Some protocols use airdrops to distribute tokens to the community and mitigate the risk of low circulation. Airdrops reward early users of a protocol by providing them with tokens based on certain desired behaviors that promote the development of the protocol, similar to crypto stimulus checks for early users. In previous SOTN, we found that most addresses liquidated airdropped tokens shortly after receiving them.


While airdrops can result in a lucrative windfall, most airdropped tokens lose their long-term value.


Source: Coin Metrics market data


Taking the first day of trading after the airdrop as a reference point, only about 1/3 of the tokens have maintained their value since the first airdrop. The average return on holding airdropped tokens to date is -61%. However, some airdropped tokens have appreciated, such as BONK (about 8 times).


Token rewards are ultimately just a way to bootstrap network activity, but do they actually lead to actual usage? Measuring actual economic activity can be tricky, as each protocol has different uses and metrics for measuring those uses. As an illustrative example, we can look at Optimism, a layer 2 project, and use the amount of money deposited into the network as a rough proxy for user activity.


Source: Coin Metrics’ Network Data Pro, Coin Metrics Labs


After the airdrop, we saw a spike in Optimism’s Gateway Bridge deposit requests. Over the next year, activity tapered off, coinciding with a general decline in crypto activity. In short, airdrops may drive usage of the protocol in the short term, but whether it can create real, sustainable long-term growth remains to be seen.
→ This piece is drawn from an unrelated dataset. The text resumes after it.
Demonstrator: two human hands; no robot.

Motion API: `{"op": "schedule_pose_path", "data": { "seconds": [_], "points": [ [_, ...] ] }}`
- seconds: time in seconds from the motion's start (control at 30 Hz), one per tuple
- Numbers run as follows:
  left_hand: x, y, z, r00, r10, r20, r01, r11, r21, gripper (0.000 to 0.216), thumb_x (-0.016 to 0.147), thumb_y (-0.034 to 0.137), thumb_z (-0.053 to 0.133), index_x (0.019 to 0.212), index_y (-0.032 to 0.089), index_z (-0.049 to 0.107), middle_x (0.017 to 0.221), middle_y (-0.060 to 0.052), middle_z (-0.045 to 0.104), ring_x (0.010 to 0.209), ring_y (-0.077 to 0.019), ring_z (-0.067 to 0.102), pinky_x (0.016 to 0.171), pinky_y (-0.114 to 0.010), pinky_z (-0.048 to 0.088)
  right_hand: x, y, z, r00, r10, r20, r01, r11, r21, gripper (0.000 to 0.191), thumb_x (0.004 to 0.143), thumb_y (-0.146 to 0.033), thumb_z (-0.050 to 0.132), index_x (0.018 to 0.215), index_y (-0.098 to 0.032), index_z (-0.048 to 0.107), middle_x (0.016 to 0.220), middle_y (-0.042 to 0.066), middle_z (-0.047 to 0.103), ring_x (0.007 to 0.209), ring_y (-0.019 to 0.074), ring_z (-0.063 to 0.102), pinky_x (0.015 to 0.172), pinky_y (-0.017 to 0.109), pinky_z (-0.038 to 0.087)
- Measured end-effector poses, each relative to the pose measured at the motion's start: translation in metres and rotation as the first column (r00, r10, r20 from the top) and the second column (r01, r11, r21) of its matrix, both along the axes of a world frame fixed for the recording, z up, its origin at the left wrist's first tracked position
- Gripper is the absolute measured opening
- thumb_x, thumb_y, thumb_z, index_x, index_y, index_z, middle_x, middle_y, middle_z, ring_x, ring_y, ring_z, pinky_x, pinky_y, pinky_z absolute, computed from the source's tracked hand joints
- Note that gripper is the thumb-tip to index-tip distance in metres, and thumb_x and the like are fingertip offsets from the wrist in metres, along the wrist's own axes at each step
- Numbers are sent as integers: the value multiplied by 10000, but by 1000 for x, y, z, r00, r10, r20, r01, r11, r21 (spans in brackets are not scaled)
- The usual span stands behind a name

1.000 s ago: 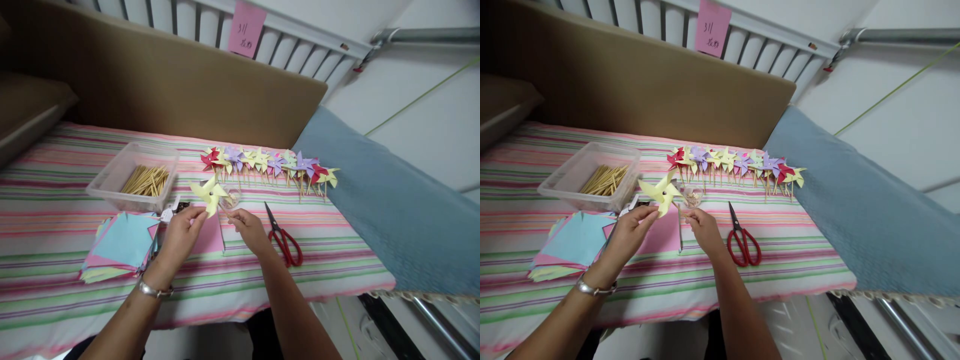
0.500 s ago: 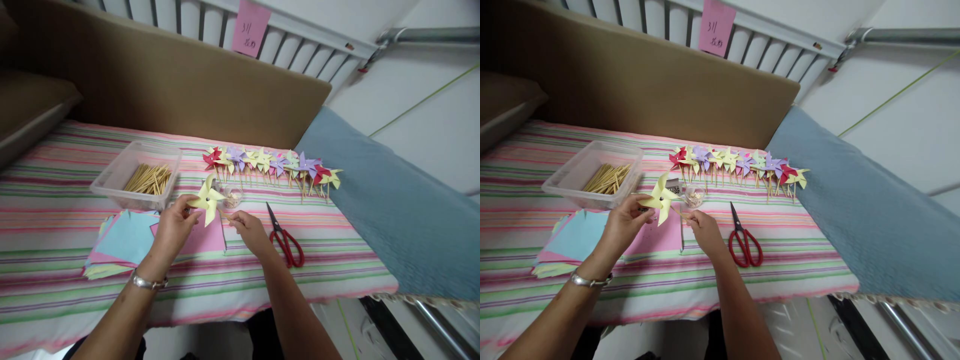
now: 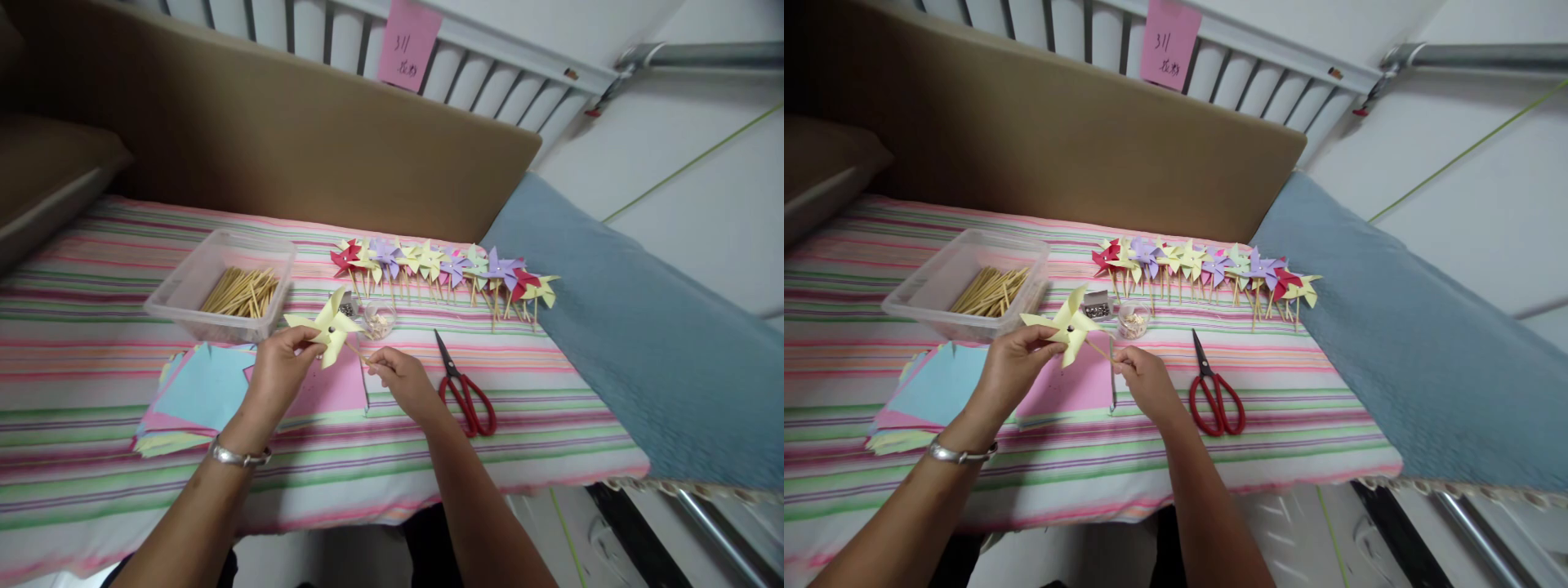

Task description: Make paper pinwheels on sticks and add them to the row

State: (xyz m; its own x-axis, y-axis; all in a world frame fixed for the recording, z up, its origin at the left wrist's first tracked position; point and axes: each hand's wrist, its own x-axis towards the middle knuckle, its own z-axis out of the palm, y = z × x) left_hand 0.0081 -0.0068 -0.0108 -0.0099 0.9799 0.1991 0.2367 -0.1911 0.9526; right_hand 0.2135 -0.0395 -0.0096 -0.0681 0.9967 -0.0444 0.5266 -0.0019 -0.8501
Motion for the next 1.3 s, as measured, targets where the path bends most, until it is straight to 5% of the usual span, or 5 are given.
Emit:
{"op": "schedule_pose_path", "data": {
  "seconds": [0.47,0.63,0.83,1.07,1.3],
  "points": [
    [2,-7,13,1000,-21,-15,19,994,-104,114,749,243,617,664,176,651,597,19,641,604,-131,586,630,-252,438,-2,0,-11,1000,28,2,-28,1000,4,77,787,-224,525,773,-203,598,659,-34,561,604,115,496,581,228,358],
    [4,-8,13,996,-57,66,64,991,-118,105,760,265,627,747,165,656,664,8,654,600,-126,597,614,-250,464,-4,3,-18,998,-6,-56,8,1000,26,85,772,-245,558,824,-201,608,759,-4,629,714,142,573,661,248,418],
    [-2,-4,10,994,28,109,-21,997,-71,340,746,391,663,1006,173,654,825,-39,693,652,-155,620,642,-294,499,-1,6,-15,994,-100,-49,100,995,5,78,759,-260,550,733,-195,586,662,-30,589,585,116,491,583,234,376],
    [-4,-2,6,993,13,119,-9,999,-34,304,766,405,647,965,179,692,938,-67,701,835,-185,628,762,-305,485,-3,6,-12,994,-100,-54,99,995,-6,98,736,-280,560,716,-189,589,636,-35,571,559,110,461,566,233,360],
    [-5,-6,13,982,-5,188,25,995,-100,330,779,427,622,967,162,680,799,-40,688,665,-156,616,669,-291,493,-1,7,-12,993,-114,-39,114,993,-4,121,742,-305,561,725,-194,605,634,-33,579,557,115,468,556,234,359]
  ]
}}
While the hint of an airdrop can incentivize early usage of a protocol, it won’t necessarily lead to sustained user activity. The situation is further complicated by the emergence of airdrop farming, a way for users to game the rules of a protocol by generating excess activity on-chain in the hope of earning tokens. Recently, airdrop farming has become increasingly industrialized with witch farms, where a small number of participants forge multiple on-chain identities to generate activity at scale. This has led to project teams handing out rewards to mercenaries who have no long-term vested interest in the network.


Protocol teams have begun to fight back against sybils by developing methods to identify and block sybils’ rewards. Notably, LayerZero is offering sybils to self-identify in exchange for a small portion of their allocation, with the possibility of not receiving any tokens. With large-scale airdrops from EigenLayer and LayerZero on the horizon, it remains to be seen whether the airdrops will achieve the desired results, or whether the projects will cancel them altogether.


Conclusion


In many ways, cryptocurrencies expose the motivations of every market participant. Token economics can be seen as the art of leveraging these motivations to cultivate the success and sustainability of a protocol. Distributing token supply, incentivizing behavior, and ensuring long-term value is a delicate balance that each project handles differently. It will be interesting to see how users and teams continue to adapt as market forces evolve and new dollars emerge.